La CUP pasa de sobresaliente en comunicación a desastre en las encuestas

En las elecciones catalanas de 2015 la CUP, el partido anarquista y anticapitalista, obtuvo el mejor resultado de su historia: 10 escaños. Triplicaba su presencia en el Parlament y se convertía en un partido clave para que el bloque soberanista tuviera mayoría.

Con tan pocos escaños parecían como si ellos solos hubieran ganado las elecciones. Impusieron sus condiciones en muchas iniciativas del gobierno catalán. Para empezar, rechazaron a Artur Mas, lo que obligó a buscar otro presidente para Cataluña, que al final resultó ser Carles Puigdemont.

La diputada anticapitalista Anna Gabriel aparecía desafiante: las cámaras le seguían, los periodistas informaban de sus camisetas, de sus costumbres y de sus puestas en escena. Fueron sobre todo militantes de la CUP los que aparecían en primera línea en las manifestaciones, y hasta llenaron de banderas independentistas la manifestación de repulsa contra el atentado terrorista de Barcelona.

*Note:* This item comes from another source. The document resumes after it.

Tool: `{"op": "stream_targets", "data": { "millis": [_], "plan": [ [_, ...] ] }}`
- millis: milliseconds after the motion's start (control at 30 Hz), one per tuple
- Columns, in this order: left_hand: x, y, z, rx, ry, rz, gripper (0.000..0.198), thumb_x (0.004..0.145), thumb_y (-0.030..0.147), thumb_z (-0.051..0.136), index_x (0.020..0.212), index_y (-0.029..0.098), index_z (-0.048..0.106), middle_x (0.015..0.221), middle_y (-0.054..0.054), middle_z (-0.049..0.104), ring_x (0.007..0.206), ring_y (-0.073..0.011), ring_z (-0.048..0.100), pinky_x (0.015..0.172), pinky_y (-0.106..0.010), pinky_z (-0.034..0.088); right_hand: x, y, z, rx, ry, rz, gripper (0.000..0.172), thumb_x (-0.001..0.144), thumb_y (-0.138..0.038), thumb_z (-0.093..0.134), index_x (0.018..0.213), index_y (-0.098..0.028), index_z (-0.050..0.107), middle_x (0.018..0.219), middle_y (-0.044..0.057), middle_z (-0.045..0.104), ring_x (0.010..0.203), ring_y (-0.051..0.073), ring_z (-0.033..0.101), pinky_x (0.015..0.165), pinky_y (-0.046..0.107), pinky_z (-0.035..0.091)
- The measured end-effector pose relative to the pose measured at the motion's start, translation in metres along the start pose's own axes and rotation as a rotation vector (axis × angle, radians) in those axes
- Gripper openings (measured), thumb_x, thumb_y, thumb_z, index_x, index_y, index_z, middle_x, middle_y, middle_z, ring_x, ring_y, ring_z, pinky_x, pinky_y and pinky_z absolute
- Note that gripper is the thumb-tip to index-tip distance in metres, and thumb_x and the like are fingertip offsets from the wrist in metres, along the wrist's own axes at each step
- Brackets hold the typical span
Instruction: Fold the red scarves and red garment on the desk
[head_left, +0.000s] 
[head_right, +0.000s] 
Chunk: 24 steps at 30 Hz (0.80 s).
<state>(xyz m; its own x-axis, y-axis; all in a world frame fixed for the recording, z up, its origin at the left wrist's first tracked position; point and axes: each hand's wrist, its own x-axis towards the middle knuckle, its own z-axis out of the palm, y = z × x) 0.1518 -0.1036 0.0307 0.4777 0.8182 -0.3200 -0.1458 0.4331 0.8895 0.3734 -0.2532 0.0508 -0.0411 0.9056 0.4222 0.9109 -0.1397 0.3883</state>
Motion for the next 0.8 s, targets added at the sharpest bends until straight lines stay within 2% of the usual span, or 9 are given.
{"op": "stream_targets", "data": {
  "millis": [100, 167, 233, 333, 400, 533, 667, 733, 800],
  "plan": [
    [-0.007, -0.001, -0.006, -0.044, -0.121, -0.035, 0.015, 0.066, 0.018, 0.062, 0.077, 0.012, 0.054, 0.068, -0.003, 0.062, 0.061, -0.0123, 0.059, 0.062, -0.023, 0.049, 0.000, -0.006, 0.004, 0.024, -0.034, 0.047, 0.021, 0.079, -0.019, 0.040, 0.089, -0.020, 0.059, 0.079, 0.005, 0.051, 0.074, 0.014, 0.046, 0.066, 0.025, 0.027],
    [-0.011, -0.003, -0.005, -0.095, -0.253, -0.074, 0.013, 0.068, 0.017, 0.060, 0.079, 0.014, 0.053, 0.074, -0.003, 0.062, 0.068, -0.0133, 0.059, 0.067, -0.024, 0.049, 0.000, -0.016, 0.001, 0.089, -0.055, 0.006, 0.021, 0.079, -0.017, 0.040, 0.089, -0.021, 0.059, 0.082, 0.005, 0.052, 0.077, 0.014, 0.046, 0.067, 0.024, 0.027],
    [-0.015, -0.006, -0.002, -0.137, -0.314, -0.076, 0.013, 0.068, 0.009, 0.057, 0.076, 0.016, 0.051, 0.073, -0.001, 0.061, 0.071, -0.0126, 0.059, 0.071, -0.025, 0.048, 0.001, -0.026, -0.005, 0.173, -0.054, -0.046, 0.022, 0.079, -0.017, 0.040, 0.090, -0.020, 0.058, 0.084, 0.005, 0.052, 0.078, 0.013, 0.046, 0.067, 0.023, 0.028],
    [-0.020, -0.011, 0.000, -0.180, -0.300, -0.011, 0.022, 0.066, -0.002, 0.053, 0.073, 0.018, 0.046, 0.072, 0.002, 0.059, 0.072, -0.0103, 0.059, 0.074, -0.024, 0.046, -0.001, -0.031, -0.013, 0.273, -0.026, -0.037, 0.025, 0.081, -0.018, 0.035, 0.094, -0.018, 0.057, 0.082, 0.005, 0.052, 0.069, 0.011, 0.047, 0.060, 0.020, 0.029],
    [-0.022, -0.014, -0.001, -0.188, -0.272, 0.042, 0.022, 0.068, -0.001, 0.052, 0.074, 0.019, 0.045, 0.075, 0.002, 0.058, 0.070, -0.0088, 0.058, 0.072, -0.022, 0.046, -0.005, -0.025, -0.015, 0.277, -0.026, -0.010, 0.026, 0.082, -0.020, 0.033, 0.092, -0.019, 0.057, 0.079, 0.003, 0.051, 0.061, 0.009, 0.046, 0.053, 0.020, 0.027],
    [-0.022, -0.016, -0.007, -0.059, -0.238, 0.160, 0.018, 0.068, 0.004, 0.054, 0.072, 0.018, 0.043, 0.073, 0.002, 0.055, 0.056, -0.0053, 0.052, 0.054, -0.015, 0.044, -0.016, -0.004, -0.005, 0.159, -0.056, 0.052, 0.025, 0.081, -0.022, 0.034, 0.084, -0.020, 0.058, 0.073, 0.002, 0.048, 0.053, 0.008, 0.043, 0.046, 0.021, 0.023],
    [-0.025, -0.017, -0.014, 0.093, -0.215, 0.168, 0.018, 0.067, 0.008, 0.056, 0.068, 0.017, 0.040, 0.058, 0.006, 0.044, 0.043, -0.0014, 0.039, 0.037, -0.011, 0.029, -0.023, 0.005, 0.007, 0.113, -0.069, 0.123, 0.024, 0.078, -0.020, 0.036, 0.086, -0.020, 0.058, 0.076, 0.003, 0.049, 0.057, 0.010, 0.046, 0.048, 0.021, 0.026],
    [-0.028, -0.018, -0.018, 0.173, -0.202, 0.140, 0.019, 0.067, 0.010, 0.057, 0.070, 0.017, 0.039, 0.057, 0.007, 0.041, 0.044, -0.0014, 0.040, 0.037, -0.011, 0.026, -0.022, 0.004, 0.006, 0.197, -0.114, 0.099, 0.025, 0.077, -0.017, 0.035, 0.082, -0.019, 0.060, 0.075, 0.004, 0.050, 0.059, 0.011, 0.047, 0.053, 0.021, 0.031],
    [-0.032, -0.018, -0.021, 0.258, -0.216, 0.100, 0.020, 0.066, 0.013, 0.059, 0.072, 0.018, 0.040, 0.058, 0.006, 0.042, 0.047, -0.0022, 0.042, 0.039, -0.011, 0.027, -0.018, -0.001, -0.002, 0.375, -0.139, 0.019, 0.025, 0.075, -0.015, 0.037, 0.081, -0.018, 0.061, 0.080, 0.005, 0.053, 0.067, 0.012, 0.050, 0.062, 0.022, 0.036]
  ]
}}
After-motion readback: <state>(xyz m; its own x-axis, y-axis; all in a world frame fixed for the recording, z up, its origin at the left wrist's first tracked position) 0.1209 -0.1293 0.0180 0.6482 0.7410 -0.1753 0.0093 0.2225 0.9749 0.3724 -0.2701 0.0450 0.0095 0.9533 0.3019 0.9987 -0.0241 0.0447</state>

Las juventudes de la CUP, Arran, han sido incluso más radicales: han estado detrás de campañas contra los turistas como pinchar las ruedas de bicicletas de alquiler en Barcelona, han colgado una estelada de un puente de Madrid, han atacado sedes de partidos constitucionalistas y seguramente han sido ellos quienes colgaron muñecos cabeza debajo de un puente en Cataluña.

Estelada colgada en Madrid
Estelada colgada en Madrid / Twitter Arran


Desde el punto de vista propagandístico, la CUP y su ala radical merecen un sobresaliente en comunicación porque para los pocos que son (300.000 votos), hacen mucho ruido y abren los telediarios con sus ocurrencias. En un momento dado, parecía que este partido estaba arrastrando a Cataluña al independentismo y que lo iban a lograr.

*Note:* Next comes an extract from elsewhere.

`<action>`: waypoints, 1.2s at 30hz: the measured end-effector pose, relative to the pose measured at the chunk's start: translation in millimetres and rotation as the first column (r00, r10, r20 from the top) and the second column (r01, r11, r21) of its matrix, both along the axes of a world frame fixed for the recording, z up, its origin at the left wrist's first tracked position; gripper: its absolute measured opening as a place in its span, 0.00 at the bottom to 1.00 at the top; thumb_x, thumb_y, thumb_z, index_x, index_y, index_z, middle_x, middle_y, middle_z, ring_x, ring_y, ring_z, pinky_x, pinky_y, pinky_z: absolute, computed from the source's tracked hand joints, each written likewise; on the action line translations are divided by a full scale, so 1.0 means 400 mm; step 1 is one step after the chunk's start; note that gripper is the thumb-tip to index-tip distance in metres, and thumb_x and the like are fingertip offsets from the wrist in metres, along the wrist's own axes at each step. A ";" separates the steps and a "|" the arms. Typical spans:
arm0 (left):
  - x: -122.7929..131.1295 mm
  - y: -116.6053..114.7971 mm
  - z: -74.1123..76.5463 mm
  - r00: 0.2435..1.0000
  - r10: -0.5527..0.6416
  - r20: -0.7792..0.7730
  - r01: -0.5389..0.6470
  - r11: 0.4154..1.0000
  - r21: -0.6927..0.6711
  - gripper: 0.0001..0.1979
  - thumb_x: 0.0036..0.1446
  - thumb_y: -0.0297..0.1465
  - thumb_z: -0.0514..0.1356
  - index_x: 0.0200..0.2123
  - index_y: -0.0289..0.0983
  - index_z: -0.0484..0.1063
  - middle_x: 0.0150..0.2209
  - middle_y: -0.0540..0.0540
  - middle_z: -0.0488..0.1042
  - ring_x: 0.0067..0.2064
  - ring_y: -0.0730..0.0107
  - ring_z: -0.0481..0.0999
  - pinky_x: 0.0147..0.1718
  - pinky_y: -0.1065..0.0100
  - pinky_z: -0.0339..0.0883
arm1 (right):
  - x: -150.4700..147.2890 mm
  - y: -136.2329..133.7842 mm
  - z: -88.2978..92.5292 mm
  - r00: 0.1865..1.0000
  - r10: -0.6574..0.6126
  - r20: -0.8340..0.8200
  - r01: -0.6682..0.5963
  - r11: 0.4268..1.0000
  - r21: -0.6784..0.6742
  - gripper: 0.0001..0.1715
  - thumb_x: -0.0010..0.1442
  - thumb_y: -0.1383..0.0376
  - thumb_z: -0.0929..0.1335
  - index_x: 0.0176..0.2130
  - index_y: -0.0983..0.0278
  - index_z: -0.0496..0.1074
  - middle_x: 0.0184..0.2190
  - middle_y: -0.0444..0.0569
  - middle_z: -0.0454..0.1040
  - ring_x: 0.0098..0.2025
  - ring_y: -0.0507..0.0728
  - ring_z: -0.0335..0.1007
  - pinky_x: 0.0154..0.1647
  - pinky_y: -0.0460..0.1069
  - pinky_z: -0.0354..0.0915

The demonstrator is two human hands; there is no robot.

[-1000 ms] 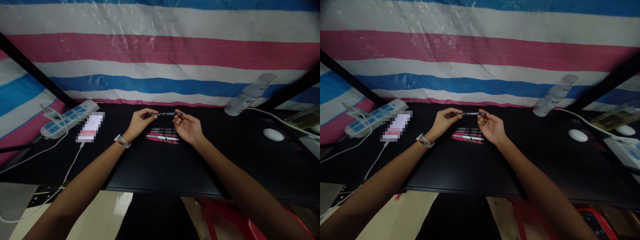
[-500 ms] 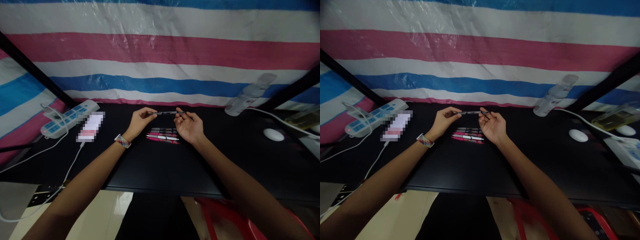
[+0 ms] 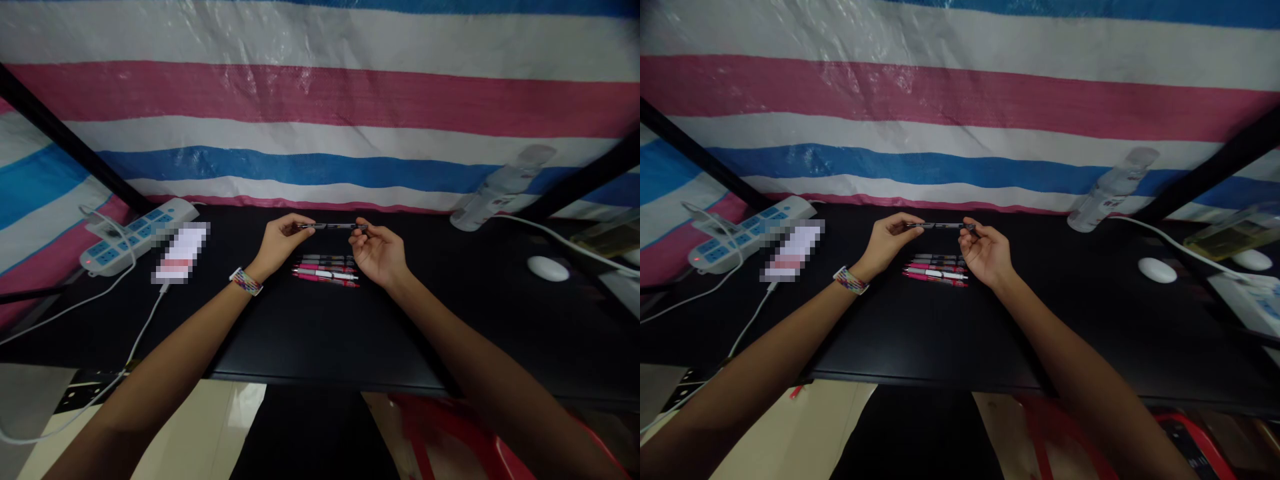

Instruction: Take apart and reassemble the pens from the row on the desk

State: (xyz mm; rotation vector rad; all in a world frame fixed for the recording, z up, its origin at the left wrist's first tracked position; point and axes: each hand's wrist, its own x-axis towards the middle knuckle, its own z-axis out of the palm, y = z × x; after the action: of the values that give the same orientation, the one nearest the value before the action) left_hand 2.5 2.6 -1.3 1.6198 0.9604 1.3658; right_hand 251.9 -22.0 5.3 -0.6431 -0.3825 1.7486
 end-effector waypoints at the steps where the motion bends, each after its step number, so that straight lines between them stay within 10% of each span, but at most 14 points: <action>1: 0.000 0.000 0.000 1.000 -0.001 0.000 0.001 1.000 0.001 0.13 0.58 0.38 0.78 0.43 0.39 0.87 0.41 0.44 0.88 0.42 0.64 0.84 0.46 0.61 0.78 | 0.000 -0.001 0.002 1.000 -0.003 0.005 0.003 1.000 -0.003 0.13 0.58 0.70 0.72 0.44 0.64 0.80 0.30 0.47 0.79 0.30 0.50 0.74 0.33 0.41 0.77; 36: 0.003 0.002 -0.001 1.000 -0.013 0.002 0.013 1.000 -0.005 0.13 0.56 0.39 0.78 0.42 0.39 0.88 0.41 0.43 0.88 0.42 0.64 0.84 0.46 0.60 0.78 | -0.009 -0.009 0.020 0.999 -0.050 0.007 0.050 0.999 -0.013 0.12 0.60 0.71 0.72 0.44 0.64 0.81 0.31 0.46 0.79 0.30 0.49 0.75 0.36 0.40 0.78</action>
State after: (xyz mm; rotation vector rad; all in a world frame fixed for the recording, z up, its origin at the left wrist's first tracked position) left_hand 3.5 3.4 -1.5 1.6177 0.9505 1.3549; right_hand 248.4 -25.6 13.3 -0.6623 -0.3567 1.7030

Pero una cosa esa hacer ruido, y otra convencer. Las últimas encuestas pintan mal para la CUP. Obtendrían la mitad de los diputados que obtuvieron en 2015: ahora solo cinco. Van a tener menos diputados que el PP, un partido que no destaca en Cataluña por su estrategia de comunicación.

Esto demuestra que una estrategia de comunicación no se basa solamente en aparecer en las portadas de los periódicos con ideas provocadoras. Tienen que convencer al votante medio. A ese catalán no le han gustado nada esas actuaciones teatrales de la CUP que han dañado el comercio, y el prestigio de Cataluña ante los propios catalanes y ante el mundo. Los de la CUP tendrán que volver al colegio para aprender comunicación desde la primera clase.